Scan the listing below. Return every line containing the string "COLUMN".
^^^^^^^^
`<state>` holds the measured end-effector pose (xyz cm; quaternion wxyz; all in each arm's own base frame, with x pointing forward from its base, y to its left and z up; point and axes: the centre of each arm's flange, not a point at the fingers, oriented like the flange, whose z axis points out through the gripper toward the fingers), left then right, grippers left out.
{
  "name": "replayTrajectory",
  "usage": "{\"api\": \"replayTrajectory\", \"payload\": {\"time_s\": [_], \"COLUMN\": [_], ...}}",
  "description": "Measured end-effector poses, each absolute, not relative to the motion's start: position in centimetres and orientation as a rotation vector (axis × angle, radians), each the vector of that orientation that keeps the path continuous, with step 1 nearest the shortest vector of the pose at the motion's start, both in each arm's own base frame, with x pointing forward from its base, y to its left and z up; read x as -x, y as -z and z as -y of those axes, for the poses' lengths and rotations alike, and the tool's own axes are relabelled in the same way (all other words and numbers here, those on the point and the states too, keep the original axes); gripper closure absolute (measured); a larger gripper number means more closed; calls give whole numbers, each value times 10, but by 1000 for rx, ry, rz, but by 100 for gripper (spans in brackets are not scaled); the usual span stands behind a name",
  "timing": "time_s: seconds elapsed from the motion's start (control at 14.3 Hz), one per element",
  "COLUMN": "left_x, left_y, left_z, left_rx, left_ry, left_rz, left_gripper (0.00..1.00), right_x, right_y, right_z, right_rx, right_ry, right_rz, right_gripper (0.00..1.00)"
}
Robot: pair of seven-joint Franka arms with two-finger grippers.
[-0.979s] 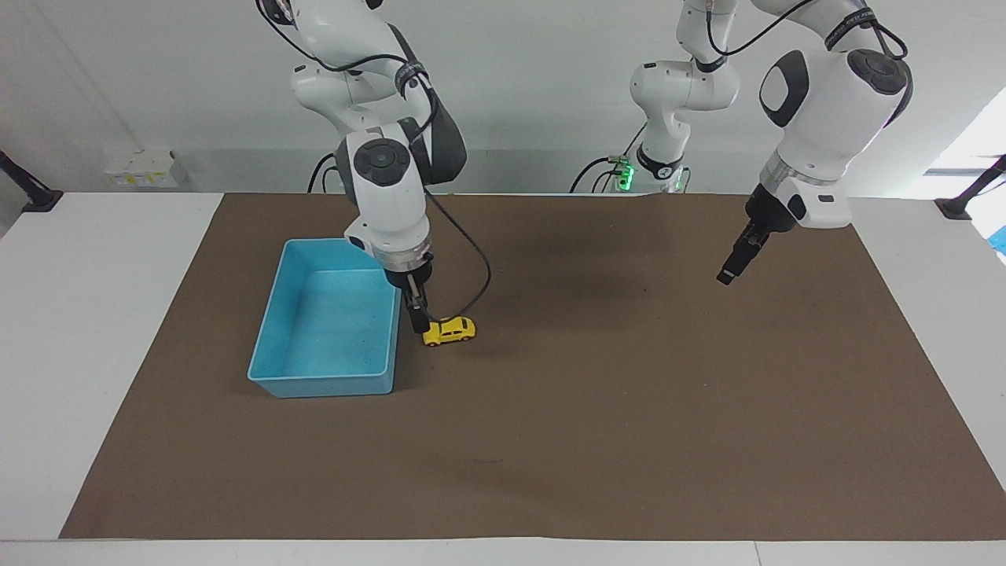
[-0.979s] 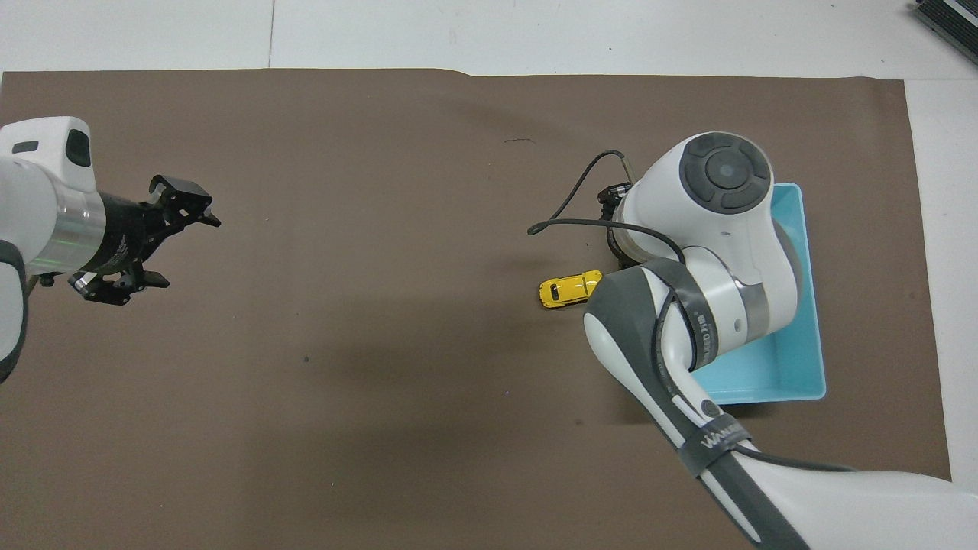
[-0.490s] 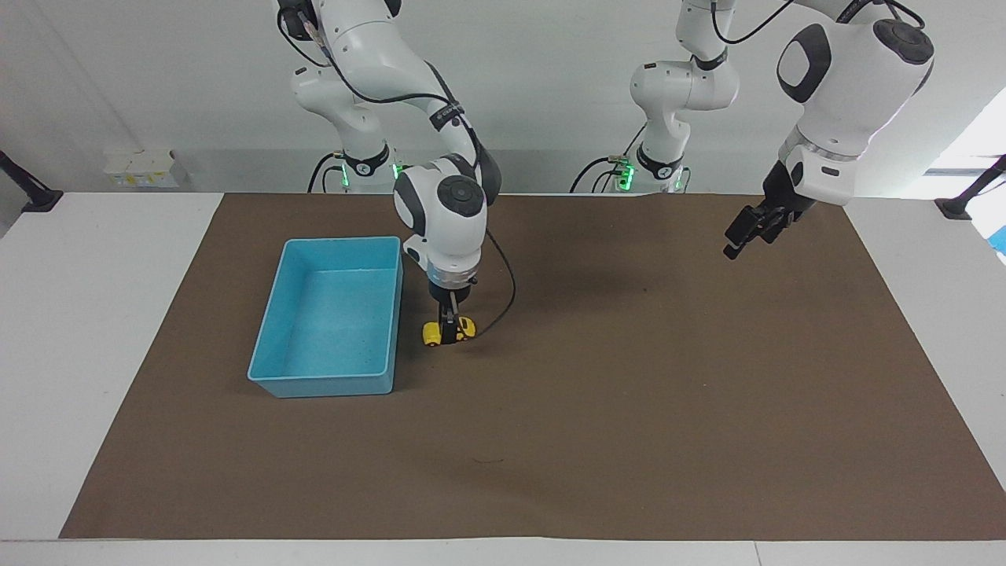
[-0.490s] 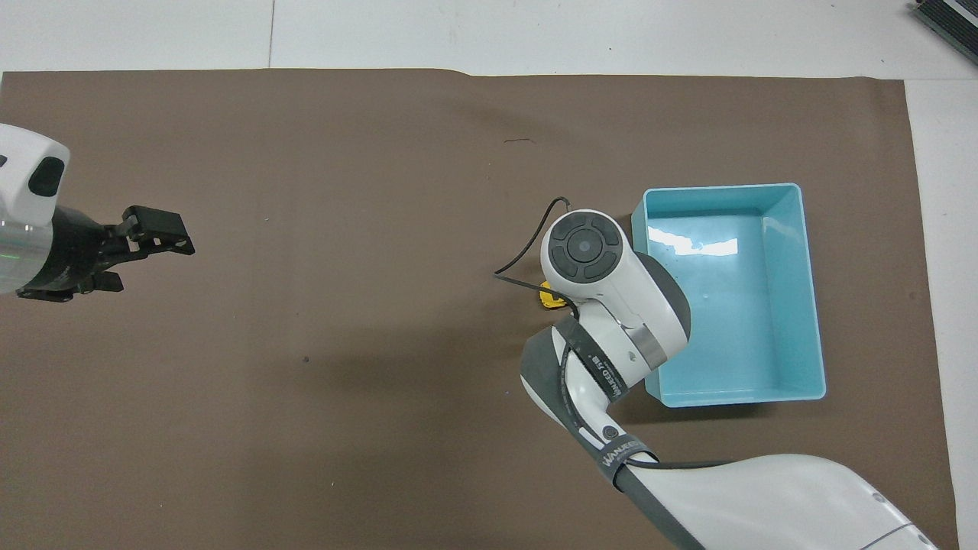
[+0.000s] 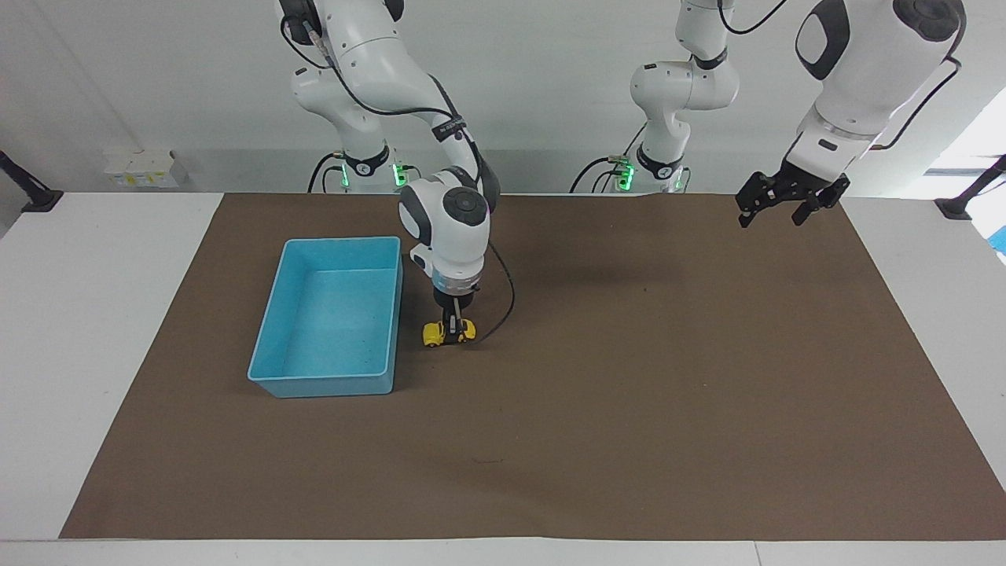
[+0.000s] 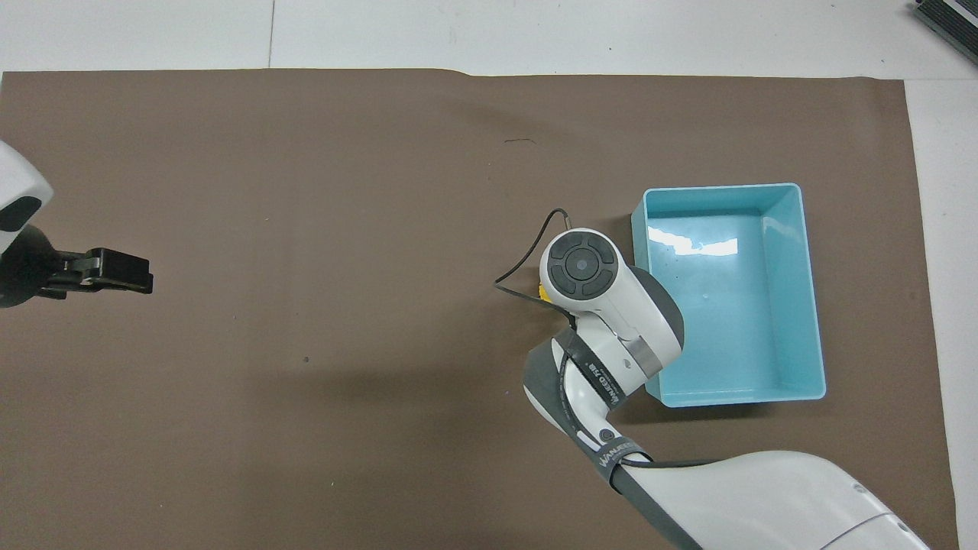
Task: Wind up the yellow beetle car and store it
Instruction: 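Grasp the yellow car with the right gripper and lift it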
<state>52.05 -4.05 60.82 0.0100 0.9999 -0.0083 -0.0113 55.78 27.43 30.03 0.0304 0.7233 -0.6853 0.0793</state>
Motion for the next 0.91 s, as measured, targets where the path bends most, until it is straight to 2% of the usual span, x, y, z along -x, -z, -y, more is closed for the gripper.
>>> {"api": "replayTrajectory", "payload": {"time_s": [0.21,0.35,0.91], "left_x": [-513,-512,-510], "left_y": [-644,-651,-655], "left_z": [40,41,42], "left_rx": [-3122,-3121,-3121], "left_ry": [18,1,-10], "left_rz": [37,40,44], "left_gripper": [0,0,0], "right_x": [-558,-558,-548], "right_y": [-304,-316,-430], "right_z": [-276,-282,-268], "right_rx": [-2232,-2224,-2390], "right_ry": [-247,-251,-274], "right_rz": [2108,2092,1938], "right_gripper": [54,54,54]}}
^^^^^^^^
- Answer to the exercise -
  "usage": "{\"api\": \"replayTrajectory\", \"payload\": {\"time_s\": [_], \"COLUMN\": [_], ...}}",
  "COLUMN": "left_x, left_y, left_z, left_rx, left_ry, left_rz, left_gripper (0.00..1.00), right_x, right_y, right_z, right_rx, right_ry, right_rz, right_gripper (0.00..1.00)"

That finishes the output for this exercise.